MTQ KORPRI Bukan Sekadar Kompetisi
Ketua Umum Dewan Pengurus KORPRI Nasional sekaligus Kepala Badan Kepegawaian Negara (BKN), Zudan Arif Fakrulloh, mengatakan MTQ KORPRI tidak hanya berorientasi pada kompetisi keagamaan.
Menurutnya, kegiatan tersebut menjadi ruang untuk memperkuat kebersamaan sekaligus menanamkan nilai-nilai Al-Qur’an dalam kehidupan ASN.
“MTQ KORPRI tidak hanya menjadi ajang kompetisi keagamaan, tetapi juga menjadi momentum mempererat persaudaraan dan kolaborasi, serta sebagai wadah untuk memperkuat nilai-nilai kejujuran, amanah, dan kedisiplinan dalam pelaksanaan tugas sebagai ASN, terutama menumbuhkan kecintaan terhadap Al-Qur’an,” ujarnya.
Menteri Agama Nasaruddin Umar juga menilai tingginya antusiasme terhadap MTQ menunjukkan kuatnya posisi Al-Qur’an dalam kehidupan masyarakat Indonesia.
“MTQ tidak semestinya dipandang hanya sebagai ajang perlombaan seni membaca Al-Qur’an, tetapi juga sebagai momentum untuk meningkatkan kecintaan, pemahaman, dan pengamalan nilai-nilai Al-Qur’an dalam menjalankan tugas sebagai ASN,” kata Nasaruddin.

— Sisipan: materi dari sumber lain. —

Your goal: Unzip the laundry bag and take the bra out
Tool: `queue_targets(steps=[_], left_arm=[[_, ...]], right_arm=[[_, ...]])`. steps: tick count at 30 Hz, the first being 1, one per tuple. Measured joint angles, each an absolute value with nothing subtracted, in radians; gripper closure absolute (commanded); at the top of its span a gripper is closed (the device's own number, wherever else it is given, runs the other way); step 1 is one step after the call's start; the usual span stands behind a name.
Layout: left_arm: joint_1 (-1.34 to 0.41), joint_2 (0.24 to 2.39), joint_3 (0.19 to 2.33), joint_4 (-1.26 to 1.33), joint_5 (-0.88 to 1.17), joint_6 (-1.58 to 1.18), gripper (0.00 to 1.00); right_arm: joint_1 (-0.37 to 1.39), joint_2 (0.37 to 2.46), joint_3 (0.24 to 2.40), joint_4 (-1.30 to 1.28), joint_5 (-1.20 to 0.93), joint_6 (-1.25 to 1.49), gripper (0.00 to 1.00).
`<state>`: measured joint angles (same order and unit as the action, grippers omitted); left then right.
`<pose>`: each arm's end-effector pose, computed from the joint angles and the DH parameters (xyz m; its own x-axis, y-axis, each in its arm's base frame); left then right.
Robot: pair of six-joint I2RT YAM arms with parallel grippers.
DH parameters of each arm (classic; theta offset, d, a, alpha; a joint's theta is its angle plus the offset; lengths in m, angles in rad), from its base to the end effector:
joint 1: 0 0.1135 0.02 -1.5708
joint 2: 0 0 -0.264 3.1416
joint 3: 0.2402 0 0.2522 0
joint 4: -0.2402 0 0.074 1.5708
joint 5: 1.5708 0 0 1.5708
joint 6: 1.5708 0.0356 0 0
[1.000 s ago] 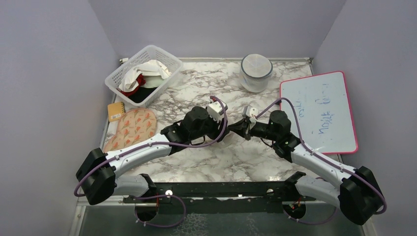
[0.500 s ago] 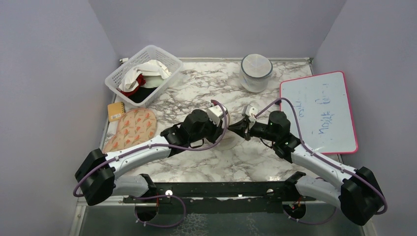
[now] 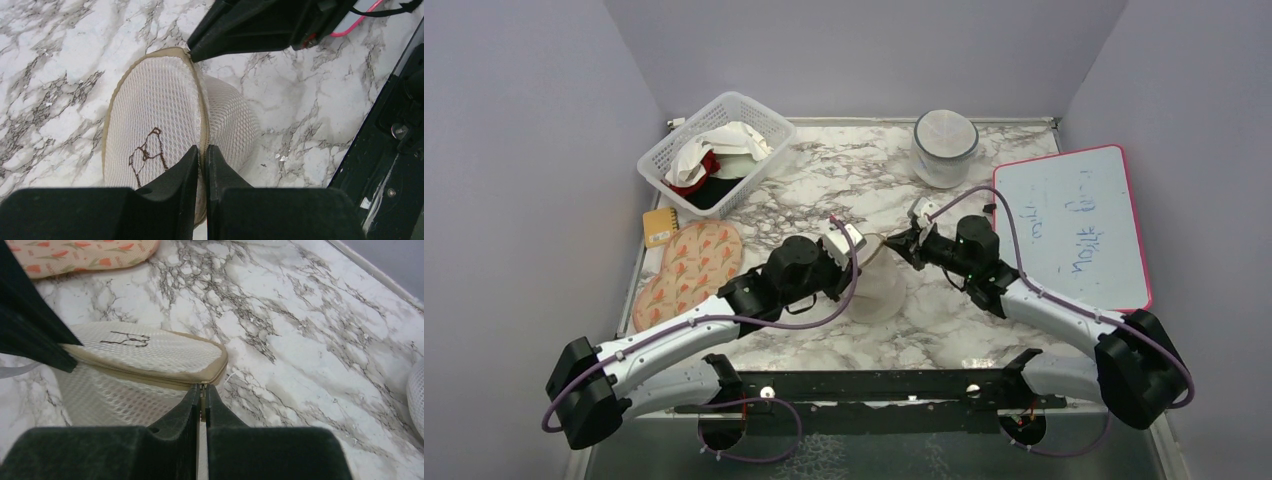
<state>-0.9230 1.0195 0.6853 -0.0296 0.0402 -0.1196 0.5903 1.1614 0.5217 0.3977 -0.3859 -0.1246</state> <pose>0.1408 -0.1884 0.2757 -0.3109 0.2134 -0.9262 0.7880 0.6027 -0.1257 0.2012 0.1509 0.2320 -0.0957 -0.2027 -0.9745 -0.8376 0.5453 -0.0311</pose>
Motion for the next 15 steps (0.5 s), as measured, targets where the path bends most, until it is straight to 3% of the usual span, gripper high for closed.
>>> queue_targets(steps=[10, 15], left_arm=[[-0.918, 0.954, 0.637, -0.041, 0.038, -0.102, 1.00], [-0.918, 0.950, 0.636, -0.072, 0.042, -0.107, 0.78]], right_arm=[[0.589, 1.291, 0.578, 0.436, -0.383, -0.156, 0.98], [0.581, 1.275, 0.598, 0.392, -0.438, -0.206, 0.99]])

Kemendikdasmen Dorong ASN Profesional dan Berakhlak
Ketua Dewan Pengurus KORPRI Kemendikdasmen, Abdullah Faqih, menekankan pentingnya keseimbangan antara profesionalitas dan kedalaman spiritual bagi ASN.
Menurut Abdullah, MTQ KORPRI bukan hanya mengenai kompetisi dan pencapaian prestasi, tetapi juga bagaimana nilai-nilai Al-Qur’an dapat tercermin dalam perilaku ASN saat menjalankan tugas.
“MTQ KORPRI bukan hanya tentang kompetisi dan meraih prestasi, tetapi juga tentang bagaimana nilai-nilai Al-Qur’an semakin hidup dalam diri ASN dan tercermin dalam sikap serta perilaku kerja sehari-hari,” ujar Abdullah.
Ia mengatakan semangat tersebut sejalan dengan Core Values ASN BerAKHLAK dan budaya kerja RAMAH SANTUN di Kemendikdasmen.
Nilai tersebut, lanjut Abdullah, menempatkan pelayanan, akuntabilitas, keharmonisan, amanah, keteladanan, dan sikap ngemong sebagai bagian penting dalam pengabdian ASN.
Keikutsertaan 29 pegawai Kemendikdasmen dalam MTQ VIII KORPRI diharapkan tidak hanya menghasilkan prestasi, tetapi juga memperkuat karakter ASN agar semakin profesional dalam bekerja, berakhlak mulia dalam bersikap, serta memiliki integritas dan komitmen dalam memberikan pelayanan terbaik kepada masyarakat.